How Ancient Coral Revealed the Changing Length of a Year
The lines on fossilized specimens show that millions of years ago, it took 420 days for the Earth to complete an orbit around the sun.

The earth spins, the sun rises and sets, we have day and night. Each rotation cycle takes roughly 24 hours. But that hasn’t always been the case—and eventually, it will change again.
It takes the earth roughly 365 days and six hours to orbit the sun. If we didn’t have Leap Day on February 29 every four years to offset those extra hours, the calendar would slowly creep out of sync with the seasons. But our practice of adding an occasional extra day to our calendar won’t work forever—as it turns out, the earth’s rotation is slowing down over time. Days used to be much shorter. Hundreds of millions of years ago, the earth rotated 420 times around its axis in the time it took it to orbit the sun, rather than 365 and change. And fossilized corals from 430 million years ago can help prove it.
Corals, like tree trunks, bear records of growth periods—microscopically thin scars showing when the corals were growing rapidly and when they weren’t. The lines can help us differentiate between the busy growing seasons from year to year, and even from day to day.
“When a coral is growing, every day it puts down a fine layer of calcium carbonate,” said Paul Mayer, the fossil invertebrates collections manager at the Field Museum in Chicago. “Every day, there’s a deposit, and you can see how they stack up into monthly deposits linked to the lunar cycle.”
“You can see seasonality, where the corals grow more in the dry season than in the wet season,” he explained. “If you count up all the little lines between seasonalities, you get the number of days in the year.”

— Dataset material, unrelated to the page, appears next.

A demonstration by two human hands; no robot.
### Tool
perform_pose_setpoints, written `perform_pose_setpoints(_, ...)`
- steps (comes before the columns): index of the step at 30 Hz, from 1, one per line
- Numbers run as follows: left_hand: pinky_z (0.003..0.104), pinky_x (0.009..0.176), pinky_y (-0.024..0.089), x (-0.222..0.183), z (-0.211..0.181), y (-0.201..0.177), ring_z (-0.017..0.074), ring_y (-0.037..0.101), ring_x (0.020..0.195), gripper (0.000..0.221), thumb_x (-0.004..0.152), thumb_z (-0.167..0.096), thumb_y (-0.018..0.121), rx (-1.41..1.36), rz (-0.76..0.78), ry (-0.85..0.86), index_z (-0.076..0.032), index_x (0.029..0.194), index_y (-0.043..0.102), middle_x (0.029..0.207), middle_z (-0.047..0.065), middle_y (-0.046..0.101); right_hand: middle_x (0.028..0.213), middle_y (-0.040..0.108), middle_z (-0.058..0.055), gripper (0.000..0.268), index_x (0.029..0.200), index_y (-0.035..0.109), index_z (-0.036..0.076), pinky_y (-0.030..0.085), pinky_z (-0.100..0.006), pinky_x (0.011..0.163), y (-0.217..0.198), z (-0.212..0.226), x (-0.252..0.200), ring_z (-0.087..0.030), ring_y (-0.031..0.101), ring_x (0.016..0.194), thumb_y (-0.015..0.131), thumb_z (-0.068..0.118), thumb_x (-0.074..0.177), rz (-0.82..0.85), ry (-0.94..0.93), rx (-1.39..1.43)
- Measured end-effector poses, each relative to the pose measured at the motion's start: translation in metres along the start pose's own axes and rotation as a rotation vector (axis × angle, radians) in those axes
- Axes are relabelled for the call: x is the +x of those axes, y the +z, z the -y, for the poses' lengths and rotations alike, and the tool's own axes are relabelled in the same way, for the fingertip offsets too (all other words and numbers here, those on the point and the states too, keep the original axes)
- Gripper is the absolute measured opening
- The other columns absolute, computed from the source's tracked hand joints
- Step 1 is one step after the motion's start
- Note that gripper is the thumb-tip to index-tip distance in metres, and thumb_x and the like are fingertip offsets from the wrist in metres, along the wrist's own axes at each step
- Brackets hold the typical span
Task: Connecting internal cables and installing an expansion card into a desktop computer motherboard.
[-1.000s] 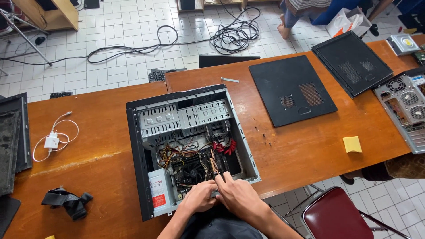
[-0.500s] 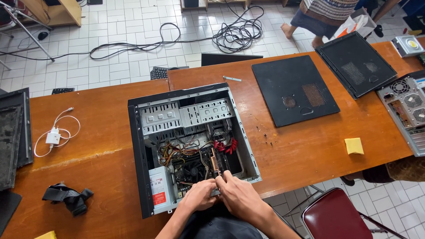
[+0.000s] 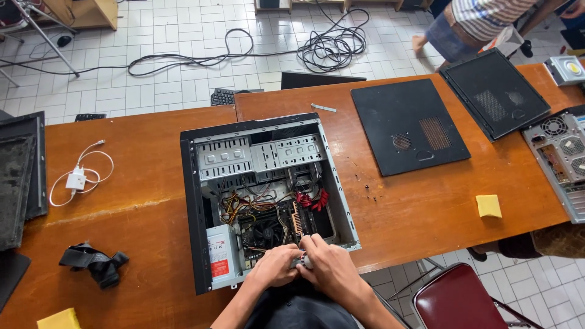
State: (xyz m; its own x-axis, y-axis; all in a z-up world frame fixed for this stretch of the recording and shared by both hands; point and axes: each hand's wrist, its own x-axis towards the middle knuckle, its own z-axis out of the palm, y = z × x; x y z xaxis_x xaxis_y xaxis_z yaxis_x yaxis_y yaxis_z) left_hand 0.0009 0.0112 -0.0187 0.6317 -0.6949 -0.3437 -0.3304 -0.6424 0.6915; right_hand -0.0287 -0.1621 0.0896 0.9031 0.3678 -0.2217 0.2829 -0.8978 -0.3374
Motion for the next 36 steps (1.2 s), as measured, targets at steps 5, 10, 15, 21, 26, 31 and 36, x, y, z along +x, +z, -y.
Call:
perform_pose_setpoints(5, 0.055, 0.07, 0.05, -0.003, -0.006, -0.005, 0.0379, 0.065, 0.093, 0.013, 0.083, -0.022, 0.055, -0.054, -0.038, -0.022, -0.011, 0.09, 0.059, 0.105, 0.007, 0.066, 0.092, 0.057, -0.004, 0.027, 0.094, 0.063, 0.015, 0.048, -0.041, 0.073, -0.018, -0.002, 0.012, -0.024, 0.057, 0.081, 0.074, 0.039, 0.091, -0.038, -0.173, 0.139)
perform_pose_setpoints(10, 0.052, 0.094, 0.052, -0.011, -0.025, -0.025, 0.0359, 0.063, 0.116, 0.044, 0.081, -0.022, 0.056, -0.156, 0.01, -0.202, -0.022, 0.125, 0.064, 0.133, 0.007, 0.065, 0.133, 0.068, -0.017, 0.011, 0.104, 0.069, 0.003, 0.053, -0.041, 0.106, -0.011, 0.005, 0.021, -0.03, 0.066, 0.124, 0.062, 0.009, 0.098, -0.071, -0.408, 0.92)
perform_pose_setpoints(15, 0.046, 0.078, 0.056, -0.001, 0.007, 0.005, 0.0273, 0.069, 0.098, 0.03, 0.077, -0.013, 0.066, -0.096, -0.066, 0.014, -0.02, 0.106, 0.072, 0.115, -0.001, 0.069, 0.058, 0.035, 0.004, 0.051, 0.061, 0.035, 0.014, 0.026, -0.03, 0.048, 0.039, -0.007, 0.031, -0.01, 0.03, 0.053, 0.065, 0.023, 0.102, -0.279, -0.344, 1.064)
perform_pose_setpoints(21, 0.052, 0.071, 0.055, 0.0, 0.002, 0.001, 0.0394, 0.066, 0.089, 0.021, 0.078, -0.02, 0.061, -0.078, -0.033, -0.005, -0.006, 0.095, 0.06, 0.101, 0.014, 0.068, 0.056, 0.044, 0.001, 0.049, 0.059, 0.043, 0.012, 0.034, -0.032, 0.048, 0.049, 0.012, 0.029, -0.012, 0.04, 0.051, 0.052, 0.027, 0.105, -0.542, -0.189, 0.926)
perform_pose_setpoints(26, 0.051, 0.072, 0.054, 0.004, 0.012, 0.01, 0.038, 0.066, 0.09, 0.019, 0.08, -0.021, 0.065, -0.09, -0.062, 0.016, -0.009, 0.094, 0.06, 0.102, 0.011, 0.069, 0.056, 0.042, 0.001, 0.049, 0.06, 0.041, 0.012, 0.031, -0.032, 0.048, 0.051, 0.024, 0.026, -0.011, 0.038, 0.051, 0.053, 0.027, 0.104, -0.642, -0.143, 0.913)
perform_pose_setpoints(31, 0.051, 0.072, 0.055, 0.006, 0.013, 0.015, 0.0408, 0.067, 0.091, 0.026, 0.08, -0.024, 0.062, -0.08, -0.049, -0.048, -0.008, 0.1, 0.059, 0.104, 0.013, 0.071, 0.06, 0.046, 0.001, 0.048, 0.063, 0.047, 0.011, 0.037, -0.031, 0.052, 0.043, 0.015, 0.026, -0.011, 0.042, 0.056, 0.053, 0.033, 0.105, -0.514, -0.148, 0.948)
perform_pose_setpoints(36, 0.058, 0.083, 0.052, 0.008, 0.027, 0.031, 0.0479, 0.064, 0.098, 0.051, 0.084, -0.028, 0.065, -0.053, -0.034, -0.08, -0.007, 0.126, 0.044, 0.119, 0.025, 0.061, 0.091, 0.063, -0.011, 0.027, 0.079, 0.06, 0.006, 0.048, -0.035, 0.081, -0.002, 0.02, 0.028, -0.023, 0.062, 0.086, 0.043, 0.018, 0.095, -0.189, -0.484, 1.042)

And those days per year are different depending on when the corals lived. Corals from the Silurian Period, 444-419 million years ago, show 420 little lines between seasonality bands, indicating that a year during that period was 420 days long. More recent corals from the Devonian Period, a few million years later, show that the earth’s spin had slowed down to 410 days per year.

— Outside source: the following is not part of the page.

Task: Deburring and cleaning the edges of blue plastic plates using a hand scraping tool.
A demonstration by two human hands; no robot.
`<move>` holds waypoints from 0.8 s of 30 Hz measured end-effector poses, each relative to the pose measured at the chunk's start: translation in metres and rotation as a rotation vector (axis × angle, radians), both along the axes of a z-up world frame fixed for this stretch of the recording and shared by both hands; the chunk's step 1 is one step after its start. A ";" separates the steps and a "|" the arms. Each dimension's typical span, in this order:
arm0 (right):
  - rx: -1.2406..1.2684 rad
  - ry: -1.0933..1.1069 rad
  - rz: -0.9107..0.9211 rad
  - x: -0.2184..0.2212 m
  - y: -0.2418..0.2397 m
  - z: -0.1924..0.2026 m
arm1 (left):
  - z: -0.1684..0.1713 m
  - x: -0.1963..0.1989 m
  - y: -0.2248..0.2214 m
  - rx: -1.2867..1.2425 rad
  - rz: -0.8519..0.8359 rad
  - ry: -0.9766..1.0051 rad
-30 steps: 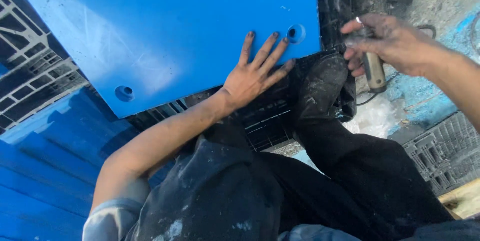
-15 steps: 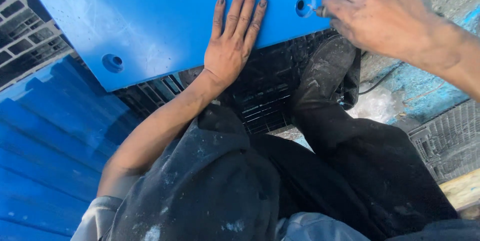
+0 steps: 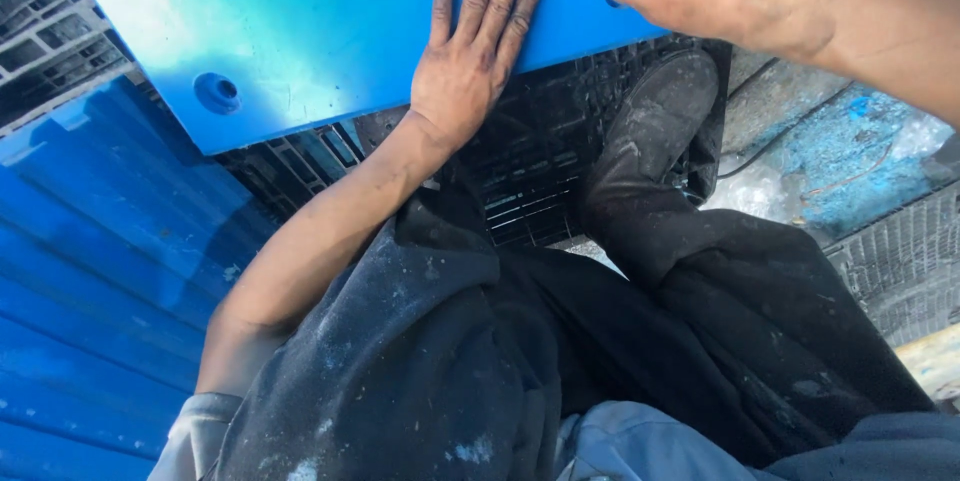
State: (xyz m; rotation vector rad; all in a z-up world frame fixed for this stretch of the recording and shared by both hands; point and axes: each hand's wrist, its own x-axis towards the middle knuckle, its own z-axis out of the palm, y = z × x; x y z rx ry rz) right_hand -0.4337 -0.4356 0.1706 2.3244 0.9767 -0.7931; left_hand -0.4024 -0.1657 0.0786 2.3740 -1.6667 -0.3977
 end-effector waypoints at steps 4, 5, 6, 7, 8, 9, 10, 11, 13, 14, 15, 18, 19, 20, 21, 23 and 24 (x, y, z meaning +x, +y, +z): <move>-0.033 -0.023 -0.065 -0.026 -0.009 0.010 | -0.003 -0.004 0.000 -0.012 0.001 0.003; -0.046 -0.039 -0.093 -0.033 -0.010 0.014 | -0.003 -0.004 0.000 -0.004 0.001 -0.023; -0.059 -0.062 -0.119 -0.037 -0.012 0.017 | -0.004 -0.003 0.000 0.004 0.004 -0.056; -0.061 -0.063 -0.117 -0.041 -0.012 0.020 | -0.005 -0.002 -0.001 0.002 0.006 -0.056; -0.071 -0.084 -0.141 -0.045 -0.011 0.024 | -0.005 -0.003 -0.001 0.007 0.020 -0.095; -0.082 -0.105 -0.166 -0.049 -0.009 0.027 | -0.005 -0.004 -0.001 0.014 0.034 -0.134; -0.082 -0.102 -0.161 -0.051 -0.003 0.029 | -0.006 -0.005 -0.001 0.014 0.038 -0.131; -0.087 -0.109 -0.153 -0.054 0.003 0.031 | -0.007 -0.005 -0.001 -0.008 0.045 -0.110; -0.090 -0.111 -0.142 -0.053 0.017 0.035 | -0.008 -0.007 0.000 -0.026 0.055 -0.086; -0.090 -0.043 -0.162 -0.049 0.023 0.035 | -0.009 -0.007 -0.001 -0.036 0.056 -0.088; -0.090 0.026 -0.182 -0.044 0.029 0.036 | -0.011 -0.006 -0.002 -0.045 0.057 -0.090; -0.059 0.283 -0.337 -0.003 0.049 0.050 | -0.009 -0.007 -0.001 -0.058 0.052 -0.078; -0.057 0.287 -0.335 -0.002 0.042 0.039 | -0.007 -0.007 0.000 -0.056 0.054 -0.075; 0.067 0.317 -0.436 -0.002 0.036 0.029 | -0.006 -0.008 0.000 -0.055 0.048 -0.066; 0.193 0.346 -0.538 -0.002 0.030 0.019 | -0.004 -0.007 0.000 -0.054 0.041 -0.058; 0.245 0.312 -0.560 -0.010 0.009 0.016 | -0.002 -0.002 -0.001 -0.061 0.035 -0.023; 0.298 0.282 -0.573 -0.015 -0.003 0.015 | -0.002 0.000 -0.003 -0.065 0.037 0.013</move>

So why is the Earth slowing down in the first place? It has to do with the earth’s relationship to the moon. “The moon used to be closer to us than it is now,” Mayer said. “In the Silurian Period, the full moon would have looked a lot bigger on the horizon.” When the Earth rotates, gravity pulls a bulge of ocean water toward the moon. That slow, sloshing water slows down the planet’s spin by a tiny bit. And when the Earth slows, its rotational energy is transferred to the moon, causing the moon to move faster and pull away from the earth, centimeter by centimeter. And over the course of millions of years, these infinitesimal adjustments to the earth’s rotation and the moon’s distance add up, eventually changing the day and night that our planet experiences.
“Who’d have thunk that a fossil coral could tell you that your calendars change over geologic time?” mused Mayer. “That’s one reason we collect these things at the Field. They show us how our planet changes”—in tiny, tiny differences that don’t matter until they do.